◆ **PROBLEM TO WORK ON**
Find every line in the records below that holds the word "tracked" and copy it.

◆ **Saved data entries**
◆ ◆ ◆ ◆

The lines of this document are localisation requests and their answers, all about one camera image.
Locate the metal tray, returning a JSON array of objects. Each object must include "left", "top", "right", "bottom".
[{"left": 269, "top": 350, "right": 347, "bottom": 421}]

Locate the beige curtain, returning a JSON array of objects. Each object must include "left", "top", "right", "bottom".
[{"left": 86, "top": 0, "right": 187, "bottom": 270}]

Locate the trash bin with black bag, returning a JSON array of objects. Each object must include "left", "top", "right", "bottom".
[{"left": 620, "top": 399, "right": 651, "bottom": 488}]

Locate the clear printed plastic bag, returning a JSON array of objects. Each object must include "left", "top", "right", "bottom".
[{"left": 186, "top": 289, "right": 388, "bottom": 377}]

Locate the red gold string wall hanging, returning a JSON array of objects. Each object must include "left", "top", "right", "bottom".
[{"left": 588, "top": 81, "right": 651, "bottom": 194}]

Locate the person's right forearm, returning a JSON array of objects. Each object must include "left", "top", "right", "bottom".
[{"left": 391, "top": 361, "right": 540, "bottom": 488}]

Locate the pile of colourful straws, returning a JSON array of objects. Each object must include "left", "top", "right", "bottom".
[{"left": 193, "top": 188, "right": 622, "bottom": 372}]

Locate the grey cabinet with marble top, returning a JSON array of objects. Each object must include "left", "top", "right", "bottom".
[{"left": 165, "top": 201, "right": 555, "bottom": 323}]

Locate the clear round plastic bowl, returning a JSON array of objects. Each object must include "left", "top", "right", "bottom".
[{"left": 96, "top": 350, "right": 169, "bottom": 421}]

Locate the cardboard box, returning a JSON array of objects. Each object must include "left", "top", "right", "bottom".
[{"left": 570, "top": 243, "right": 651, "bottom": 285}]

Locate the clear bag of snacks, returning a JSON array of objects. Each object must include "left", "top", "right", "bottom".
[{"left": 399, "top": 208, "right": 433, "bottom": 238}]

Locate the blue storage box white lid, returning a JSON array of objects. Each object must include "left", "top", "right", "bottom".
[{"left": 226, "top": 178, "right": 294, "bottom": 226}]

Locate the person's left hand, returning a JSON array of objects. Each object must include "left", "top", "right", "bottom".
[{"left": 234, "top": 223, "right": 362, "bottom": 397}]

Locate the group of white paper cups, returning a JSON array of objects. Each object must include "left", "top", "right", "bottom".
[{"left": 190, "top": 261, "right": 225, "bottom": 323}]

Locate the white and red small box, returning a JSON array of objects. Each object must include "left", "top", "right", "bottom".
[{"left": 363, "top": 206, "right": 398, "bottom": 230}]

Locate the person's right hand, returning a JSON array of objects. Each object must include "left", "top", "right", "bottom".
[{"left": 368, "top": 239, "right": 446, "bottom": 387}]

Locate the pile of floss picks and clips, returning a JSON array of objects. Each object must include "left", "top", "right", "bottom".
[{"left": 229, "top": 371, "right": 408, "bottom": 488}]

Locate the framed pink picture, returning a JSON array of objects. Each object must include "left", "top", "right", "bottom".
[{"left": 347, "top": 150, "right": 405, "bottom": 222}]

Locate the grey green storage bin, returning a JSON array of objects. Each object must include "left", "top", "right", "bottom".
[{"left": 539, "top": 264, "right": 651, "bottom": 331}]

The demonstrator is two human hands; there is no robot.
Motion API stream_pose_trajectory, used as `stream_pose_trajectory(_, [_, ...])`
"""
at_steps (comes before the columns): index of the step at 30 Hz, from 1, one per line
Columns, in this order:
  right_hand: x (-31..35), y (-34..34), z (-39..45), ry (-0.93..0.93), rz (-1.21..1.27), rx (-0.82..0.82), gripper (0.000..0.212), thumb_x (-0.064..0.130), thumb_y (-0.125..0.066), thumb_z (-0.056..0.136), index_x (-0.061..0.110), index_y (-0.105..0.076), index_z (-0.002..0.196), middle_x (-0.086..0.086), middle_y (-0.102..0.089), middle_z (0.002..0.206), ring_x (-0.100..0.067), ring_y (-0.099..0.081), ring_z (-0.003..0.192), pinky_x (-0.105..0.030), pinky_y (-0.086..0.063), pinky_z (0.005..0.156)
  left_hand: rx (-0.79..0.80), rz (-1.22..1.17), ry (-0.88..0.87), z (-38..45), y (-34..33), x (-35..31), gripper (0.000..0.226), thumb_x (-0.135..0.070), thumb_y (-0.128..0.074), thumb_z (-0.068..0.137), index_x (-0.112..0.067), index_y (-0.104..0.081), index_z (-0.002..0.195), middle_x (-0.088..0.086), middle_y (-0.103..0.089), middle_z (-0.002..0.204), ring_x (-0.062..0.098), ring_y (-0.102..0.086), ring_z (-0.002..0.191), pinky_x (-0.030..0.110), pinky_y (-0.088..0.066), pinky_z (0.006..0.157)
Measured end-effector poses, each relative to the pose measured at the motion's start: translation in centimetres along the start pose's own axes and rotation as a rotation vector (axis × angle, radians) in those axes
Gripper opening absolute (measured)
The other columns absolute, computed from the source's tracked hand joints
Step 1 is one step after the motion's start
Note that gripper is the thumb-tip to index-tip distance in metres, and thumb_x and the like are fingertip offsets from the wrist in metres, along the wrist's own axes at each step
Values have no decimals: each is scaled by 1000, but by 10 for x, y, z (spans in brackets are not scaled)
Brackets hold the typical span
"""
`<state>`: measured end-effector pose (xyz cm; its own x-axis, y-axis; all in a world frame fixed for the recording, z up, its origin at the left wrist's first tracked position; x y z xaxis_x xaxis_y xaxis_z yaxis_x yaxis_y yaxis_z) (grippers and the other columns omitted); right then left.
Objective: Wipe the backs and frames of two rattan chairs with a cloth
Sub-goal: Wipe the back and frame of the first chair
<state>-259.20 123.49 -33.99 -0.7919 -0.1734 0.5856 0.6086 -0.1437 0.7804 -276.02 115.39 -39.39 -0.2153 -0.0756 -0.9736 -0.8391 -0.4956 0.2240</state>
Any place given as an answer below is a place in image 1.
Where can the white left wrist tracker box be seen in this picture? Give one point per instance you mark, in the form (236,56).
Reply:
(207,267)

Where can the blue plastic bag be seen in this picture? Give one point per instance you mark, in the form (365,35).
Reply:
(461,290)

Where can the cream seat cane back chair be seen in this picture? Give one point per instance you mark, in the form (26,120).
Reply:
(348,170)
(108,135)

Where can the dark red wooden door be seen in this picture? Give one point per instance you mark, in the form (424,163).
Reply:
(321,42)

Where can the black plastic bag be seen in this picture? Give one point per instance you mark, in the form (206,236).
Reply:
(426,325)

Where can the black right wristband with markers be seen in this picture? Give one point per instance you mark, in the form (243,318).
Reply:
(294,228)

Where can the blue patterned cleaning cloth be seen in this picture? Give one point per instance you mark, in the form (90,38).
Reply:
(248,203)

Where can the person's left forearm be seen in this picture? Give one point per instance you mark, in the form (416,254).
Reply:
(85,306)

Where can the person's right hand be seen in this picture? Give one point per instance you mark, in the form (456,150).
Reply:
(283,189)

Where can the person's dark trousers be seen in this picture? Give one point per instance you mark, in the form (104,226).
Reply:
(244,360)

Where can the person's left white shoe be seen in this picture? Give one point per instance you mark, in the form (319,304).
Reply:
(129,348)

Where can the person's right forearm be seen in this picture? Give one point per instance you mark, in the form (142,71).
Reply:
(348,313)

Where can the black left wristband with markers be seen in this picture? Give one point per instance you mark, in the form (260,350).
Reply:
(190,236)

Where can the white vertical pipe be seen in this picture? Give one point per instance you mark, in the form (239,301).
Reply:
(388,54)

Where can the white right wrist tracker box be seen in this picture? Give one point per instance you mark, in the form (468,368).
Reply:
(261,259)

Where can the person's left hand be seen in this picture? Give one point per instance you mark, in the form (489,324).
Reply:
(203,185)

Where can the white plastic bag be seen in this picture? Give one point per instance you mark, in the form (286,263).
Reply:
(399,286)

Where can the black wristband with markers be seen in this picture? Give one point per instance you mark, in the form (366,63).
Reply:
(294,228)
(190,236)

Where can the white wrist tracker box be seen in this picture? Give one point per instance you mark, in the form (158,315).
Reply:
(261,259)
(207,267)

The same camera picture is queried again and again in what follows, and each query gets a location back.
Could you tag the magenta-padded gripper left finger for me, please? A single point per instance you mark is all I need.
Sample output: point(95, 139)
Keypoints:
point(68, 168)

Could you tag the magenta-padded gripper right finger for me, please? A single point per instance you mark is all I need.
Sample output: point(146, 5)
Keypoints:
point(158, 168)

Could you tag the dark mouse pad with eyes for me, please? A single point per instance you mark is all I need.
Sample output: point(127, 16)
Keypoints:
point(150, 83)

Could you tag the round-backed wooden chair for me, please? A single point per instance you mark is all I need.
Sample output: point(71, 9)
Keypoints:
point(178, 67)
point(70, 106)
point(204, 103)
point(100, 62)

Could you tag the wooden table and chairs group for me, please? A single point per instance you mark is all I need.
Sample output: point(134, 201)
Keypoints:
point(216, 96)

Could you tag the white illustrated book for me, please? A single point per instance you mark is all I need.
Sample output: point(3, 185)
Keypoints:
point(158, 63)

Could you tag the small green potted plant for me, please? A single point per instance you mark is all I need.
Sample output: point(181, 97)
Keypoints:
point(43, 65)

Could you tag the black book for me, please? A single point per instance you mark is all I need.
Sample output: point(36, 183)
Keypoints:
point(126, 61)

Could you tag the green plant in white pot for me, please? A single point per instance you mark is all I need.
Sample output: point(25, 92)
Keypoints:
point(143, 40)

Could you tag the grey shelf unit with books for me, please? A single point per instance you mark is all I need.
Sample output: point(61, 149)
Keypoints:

◆ ◆ ◆ ◆

◆ **SOLVED EXERCISE**
The other columns absolute, computed from the source's tracked hand joints
`<state>`: measured end-effector pose (xyz cm; its own x-axis, y-axis; all in a world frame fixed for the recording, z up, its origin at the left wrist's first tracked position; x y z xaxis_x xaxis_y xaxis_z yaxis_x yaxis_y yaxis_z) (grippers and the other columns omitted); right then left.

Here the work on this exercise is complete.